There is nothing about Islam that is incompatible with American values, unless it leads to an attempt to impose Sharia law. However, this could not happen in America, because that would itself constitute a prohibited establishment of religion.
Julia talks about religious interference with the rights of women. Isn’t the anti-abortion movement, led by Christian, not Muslim, fundamentalists, a prime example of that?
Other than that, she seems to dislike people who don’t eat pork. Does she want to throw all the observant Jews out of this country too? And as for alcohol, Muslims are far from the only people who avoid it, and for good reason.
Julia may hate to acknowledge this, but we are a diverse country, racially, culturally, linguistically and religiously. We can expect that there will be more and more acceptance of national holidays that reflect this incontrovertible fact. Nothing could be more American.
Posted by: algasema | October 22nd, 2008 at 5:02 pm | Report this commentYou are correct that many in this country don’t believe in eating pork or drinking alchohol, which is perfectly acceptable. The problem is that we have store clerks who refuse to ring up your purchases because you’re buying a pound of bacon and cab driver who refuses to let you into his cab because you’re bringing a bottle of wine back from France. The problem is when Hospitals start putting in separate chapels because Muslims refuse to use the same chapel that is used by all other religions and demand one solely for themselves. The problem is when Muslims demand that employers turn the workplace upside down and incovenience everyone else to accomodate their religion.

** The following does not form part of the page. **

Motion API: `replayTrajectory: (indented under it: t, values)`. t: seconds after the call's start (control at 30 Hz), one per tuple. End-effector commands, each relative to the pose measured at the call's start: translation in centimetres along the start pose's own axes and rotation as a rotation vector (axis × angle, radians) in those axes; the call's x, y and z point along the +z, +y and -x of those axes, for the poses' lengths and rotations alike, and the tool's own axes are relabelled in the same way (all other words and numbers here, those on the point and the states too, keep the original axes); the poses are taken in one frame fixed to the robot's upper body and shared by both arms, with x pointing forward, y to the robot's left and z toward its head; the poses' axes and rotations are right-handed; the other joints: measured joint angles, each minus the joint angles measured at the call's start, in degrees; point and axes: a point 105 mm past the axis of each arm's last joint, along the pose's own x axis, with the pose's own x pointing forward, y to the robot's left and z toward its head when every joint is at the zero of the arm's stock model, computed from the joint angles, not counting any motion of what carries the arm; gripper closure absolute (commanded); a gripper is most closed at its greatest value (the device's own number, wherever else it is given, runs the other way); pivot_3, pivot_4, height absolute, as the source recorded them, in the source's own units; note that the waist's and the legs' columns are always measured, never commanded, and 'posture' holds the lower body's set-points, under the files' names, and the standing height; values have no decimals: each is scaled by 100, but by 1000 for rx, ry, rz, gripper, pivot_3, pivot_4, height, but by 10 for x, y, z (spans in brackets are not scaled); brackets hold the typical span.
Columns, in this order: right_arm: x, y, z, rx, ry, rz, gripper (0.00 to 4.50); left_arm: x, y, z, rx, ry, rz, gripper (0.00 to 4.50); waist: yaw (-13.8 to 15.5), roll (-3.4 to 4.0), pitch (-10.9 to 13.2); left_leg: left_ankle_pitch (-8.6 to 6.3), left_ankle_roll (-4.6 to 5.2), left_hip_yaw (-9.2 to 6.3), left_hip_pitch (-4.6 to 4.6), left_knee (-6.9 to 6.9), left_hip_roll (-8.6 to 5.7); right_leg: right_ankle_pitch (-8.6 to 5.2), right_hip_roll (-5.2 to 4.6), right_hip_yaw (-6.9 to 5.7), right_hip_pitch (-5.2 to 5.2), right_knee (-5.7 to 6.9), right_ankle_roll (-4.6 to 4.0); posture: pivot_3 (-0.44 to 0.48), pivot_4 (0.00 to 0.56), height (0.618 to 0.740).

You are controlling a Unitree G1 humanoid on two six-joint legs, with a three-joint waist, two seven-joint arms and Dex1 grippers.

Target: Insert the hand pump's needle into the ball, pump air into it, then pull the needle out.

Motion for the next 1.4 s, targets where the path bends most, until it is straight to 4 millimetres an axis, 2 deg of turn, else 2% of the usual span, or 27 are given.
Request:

Everything about Islam is contrary to feminism and equal rights for women. You’re right about Christians who want to tell me what to do with my body, I agree with you there. I’ve seen in many of your postings that you have absolutely no problem painting conservatives to be the devil incarnate, especially if Republican. I agree with much of your viewpoints on subjects other than immigration. What I don’t understand is why you roll over and defend a belief system that is far more offensive and makes even the most extreme right-wing Republican look possitively progressive in comparison. At least be consistent.
If you don’t think Muslims are going to work to change our country to be more Saudi Arabia or Somalia then you need to check out Detroit or Minnesota. As for your comment that Sharia law would never come to the U.S, then know that Britain is creating a separate court for Muslims that does just that.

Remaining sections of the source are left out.